Dalam sekejap, Zahra sudah menebarkan aura jahatnya kepada mereka semua. Ia memegang pinggangnya, risih karena kamarnya jadi penuh, ribut dan sesak.

"Aku bilang pergi!! " bentak Zahra seraya menghentakkan kakinya dan melambai-lambaikan tangannya seperti mengusir anjing pencuri.

Semua orang mendadak diam, menatap Zahra dengan penuh kebencian. Beberapa orang keluar dari kamar dengan kesal, dan beberapa lagi keluar dengan berbagai umpatan kotor, bahkan ada yang menyumpahi Zahra agar mati saja.

Silvia menjadi sangat malu dengan sikap adiknya, rasanya ia lebih baik menyembunyikan kepalanya didalam cangkang, jika dia kura-kura.

"Zahra..."

"Diam!!" potong Zahra, ia tidak ingin mendengar nasihat kakaknya. Sebelum Silvia berbicara lagi, Zahra segera keluar dari kamarnya. Ia menuju ke dapur, namun jalannya terhalang oleh anak-anak asrama yang duduk di tangga.

Zahra tidak peduli, ia injak saja kaki mereka tanpa rasa bersalah, padahal mereka rata-rata lebih tua dari Zahra.

"Zahra, kamu gak sopan banget sih, injak-injak orang yang lebih tua" Kak Uci menegur Zahra dengan nada tinggi.

"Iya, gak punya sopan santun, kayak orang gak sekolah aja" Siska melanjutkan.

"Siapa suruh duduk dijalan" ketus Zahra

"Kamu kan bisa bilang permisi!"

"Terserah aku dong. Mulutkan mulut aku, kenapa kalian yang mengaturnya!" Zahra balas menbentak "Makanya udah tau itu tangga, ya gak usah dikerumuni, punya otak gak sih? Udah pada SMA juga, tapi gak tahu situasi dan kondisi"

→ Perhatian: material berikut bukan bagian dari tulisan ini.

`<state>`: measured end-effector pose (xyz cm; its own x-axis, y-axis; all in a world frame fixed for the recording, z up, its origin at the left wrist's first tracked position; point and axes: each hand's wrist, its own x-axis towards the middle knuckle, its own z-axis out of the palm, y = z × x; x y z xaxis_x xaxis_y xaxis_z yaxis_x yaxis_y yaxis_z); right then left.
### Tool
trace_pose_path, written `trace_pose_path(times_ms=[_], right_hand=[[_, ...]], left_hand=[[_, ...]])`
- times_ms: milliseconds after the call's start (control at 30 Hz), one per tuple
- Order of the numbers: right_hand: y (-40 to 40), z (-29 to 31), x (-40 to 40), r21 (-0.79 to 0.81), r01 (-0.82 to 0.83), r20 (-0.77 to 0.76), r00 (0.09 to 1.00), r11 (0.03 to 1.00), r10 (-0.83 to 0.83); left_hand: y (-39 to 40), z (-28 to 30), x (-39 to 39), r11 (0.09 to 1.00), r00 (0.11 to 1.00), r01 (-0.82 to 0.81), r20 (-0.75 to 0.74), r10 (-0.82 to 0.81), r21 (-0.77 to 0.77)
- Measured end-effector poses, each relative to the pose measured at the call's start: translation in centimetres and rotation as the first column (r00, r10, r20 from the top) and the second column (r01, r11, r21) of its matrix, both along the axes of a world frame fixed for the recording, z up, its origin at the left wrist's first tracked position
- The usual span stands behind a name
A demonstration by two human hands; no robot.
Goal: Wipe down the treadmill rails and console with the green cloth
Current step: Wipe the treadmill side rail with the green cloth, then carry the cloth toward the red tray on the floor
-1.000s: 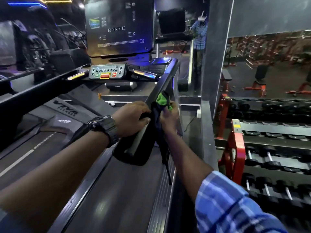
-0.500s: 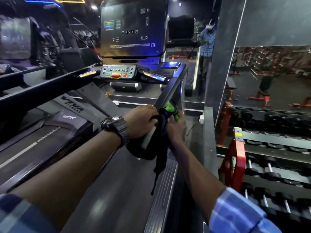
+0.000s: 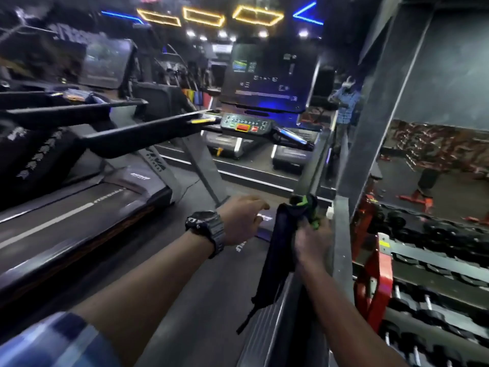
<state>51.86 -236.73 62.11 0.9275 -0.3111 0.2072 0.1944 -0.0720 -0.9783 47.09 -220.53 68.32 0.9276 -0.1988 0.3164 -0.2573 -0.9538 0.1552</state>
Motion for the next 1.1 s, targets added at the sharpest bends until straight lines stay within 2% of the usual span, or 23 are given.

"Dasar belagu, baru kelas 2 SMP aja sombong, nasihat orangtua bukannya didengar malah di bantah" umpat Siska

Silvia mendengar pertengkaran Zahra, ia menjadi semakin frustasi. Ia segera menemui Zahra ditangga.

"Silvia, adik kamu itu kurang ajar banget sih, gak pernah diajar ya sama orang tua kamu?" Kak Uci mulai menuding Silvia

"Maafin Zahra ya, dia kan masih kecil, masih labil" jelas Silvia

"Aku ndak labil" sanggah Zahra seraya pergi ke halaman belakang asrama.

Sepanjang malam itu ia tidak bicara dengan Silvia, ia kehilangan moodnya, bahkan hingga keesokan harinya. Lagian ia juga sakit hati karena berpikir Bryen membuangnya dalam parit.